* [Data for the task]:
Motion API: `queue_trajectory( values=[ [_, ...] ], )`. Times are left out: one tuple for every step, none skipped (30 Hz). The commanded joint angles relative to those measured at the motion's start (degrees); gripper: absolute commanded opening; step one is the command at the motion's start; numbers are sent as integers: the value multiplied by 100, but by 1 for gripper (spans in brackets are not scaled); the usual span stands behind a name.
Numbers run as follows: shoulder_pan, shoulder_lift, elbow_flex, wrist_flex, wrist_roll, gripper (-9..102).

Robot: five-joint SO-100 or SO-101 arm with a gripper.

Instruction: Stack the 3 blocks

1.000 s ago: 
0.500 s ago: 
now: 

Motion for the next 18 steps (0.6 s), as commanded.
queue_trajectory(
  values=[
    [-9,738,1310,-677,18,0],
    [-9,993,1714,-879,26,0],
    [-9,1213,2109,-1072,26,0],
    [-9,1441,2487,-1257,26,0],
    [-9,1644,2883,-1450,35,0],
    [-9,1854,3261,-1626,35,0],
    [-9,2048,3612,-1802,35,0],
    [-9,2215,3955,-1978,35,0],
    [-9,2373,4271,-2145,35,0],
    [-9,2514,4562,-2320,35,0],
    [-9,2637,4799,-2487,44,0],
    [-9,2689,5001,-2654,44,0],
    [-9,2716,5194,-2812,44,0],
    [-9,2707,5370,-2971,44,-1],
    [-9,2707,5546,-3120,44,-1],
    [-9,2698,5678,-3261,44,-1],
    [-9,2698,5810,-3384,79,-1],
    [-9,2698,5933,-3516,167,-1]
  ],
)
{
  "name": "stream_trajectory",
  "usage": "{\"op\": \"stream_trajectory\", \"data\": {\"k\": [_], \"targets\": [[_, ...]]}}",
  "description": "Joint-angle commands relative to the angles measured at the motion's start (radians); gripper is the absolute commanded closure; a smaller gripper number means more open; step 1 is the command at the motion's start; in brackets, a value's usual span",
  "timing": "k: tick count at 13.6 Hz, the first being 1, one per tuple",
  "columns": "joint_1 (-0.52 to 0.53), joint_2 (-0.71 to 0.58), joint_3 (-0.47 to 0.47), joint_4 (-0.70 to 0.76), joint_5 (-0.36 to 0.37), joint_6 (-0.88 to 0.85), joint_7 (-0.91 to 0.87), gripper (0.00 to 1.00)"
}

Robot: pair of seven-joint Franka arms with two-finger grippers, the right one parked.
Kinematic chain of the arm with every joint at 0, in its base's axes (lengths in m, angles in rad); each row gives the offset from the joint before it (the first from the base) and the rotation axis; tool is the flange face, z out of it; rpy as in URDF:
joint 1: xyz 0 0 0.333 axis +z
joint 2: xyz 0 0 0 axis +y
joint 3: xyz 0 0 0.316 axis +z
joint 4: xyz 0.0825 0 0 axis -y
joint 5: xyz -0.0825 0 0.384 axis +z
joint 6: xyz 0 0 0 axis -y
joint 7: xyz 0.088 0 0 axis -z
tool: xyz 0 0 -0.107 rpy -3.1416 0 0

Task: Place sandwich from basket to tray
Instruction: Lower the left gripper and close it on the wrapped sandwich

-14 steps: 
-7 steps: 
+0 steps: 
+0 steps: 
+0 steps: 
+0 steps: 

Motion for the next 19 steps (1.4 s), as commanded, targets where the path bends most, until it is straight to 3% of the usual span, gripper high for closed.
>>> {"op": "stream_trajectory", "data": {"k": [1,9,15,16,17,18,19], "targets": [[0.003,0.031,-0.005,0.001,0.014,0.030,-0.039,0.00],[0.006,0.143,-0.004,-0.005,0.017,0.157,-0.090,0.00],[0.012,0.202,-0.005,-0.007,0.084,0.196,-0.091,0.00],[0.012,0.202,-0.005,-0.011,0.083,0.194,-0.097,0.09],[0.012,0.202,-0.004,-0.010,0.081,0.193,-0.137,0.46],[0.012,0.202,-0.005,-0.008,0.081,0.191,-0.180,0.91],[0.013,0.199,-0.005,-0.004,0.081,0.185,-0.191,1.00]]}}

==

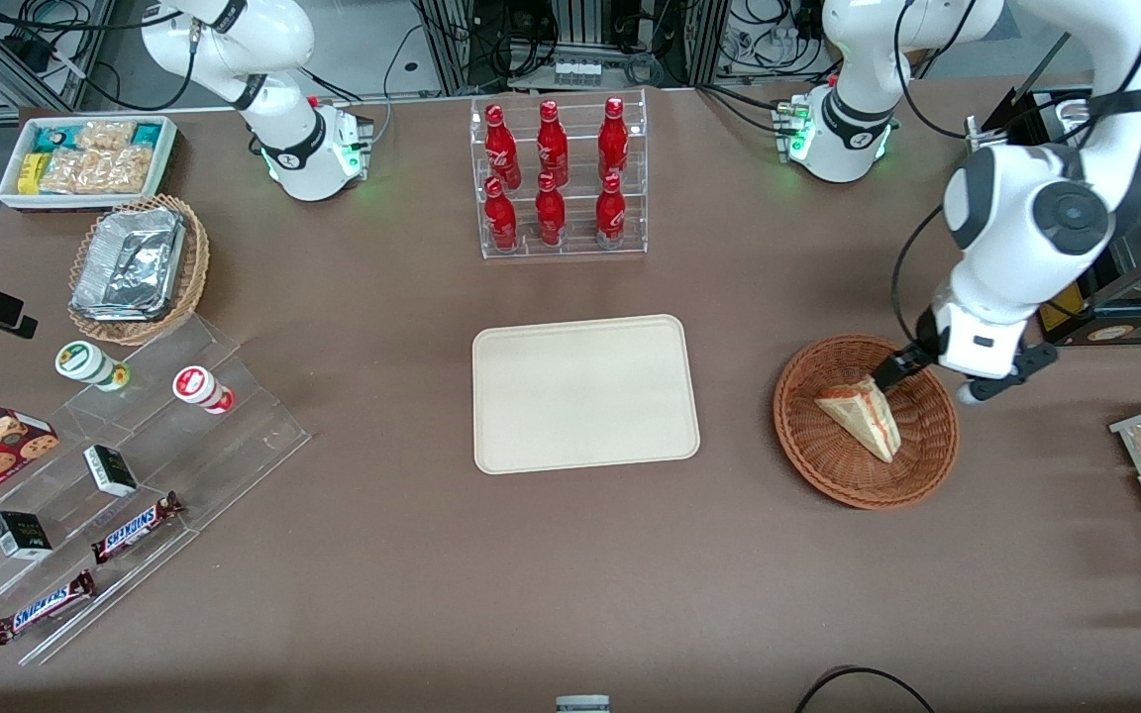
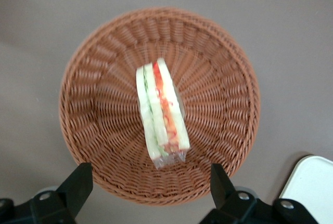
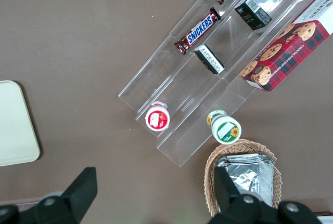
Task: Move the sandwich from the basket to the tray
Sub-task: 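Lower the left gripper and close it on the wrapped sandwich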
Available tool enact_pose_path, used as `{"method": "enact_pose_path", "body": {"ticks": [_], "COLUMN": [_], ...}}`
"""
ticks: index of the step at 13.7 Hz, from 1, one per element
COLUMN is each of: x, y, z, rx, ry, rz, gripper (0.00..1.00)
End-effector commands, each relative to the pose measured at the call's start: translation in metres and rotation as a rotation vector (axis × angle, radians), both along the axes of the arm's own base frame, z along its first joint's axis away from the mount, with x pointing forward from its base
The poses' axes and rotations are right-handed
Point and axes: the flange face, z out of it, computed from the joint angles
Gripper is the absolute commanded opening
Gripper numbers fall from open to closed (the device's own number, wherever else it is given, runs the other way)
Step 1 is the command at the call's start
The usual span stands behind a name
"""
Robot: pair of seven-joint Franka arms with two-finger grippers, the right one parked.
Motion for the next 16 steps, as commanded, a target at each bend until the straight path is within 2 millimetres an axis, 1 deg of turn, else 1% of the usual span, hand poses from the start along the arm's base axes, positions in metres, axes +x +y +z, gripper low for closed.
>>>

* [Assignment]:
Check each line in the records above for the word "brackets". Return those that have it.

* [Answer to this problem]:
Motion API: `queue_trajectory( values=[ [_, ...] ], )`. Times are left out: one tuple for every step, none skipped (30 Hz). The commanded joint angles relative to those measured at the motion's start (degrees); gripper: absolute commanded opening; step one is the command at the motion's start; numbers are sent as integers: the value multiplied by 100, but by 1 for gripper (spans in brackets are not scaled); the usual span stands behind a name.
  "description": "Joint-angle commands relative to the angles measured at the motion's start (radians); gripper is the absolute commanded closure; a smaller gripper number means more open; step 1 is the command at the motion's start; in brackets, a value's usual span",

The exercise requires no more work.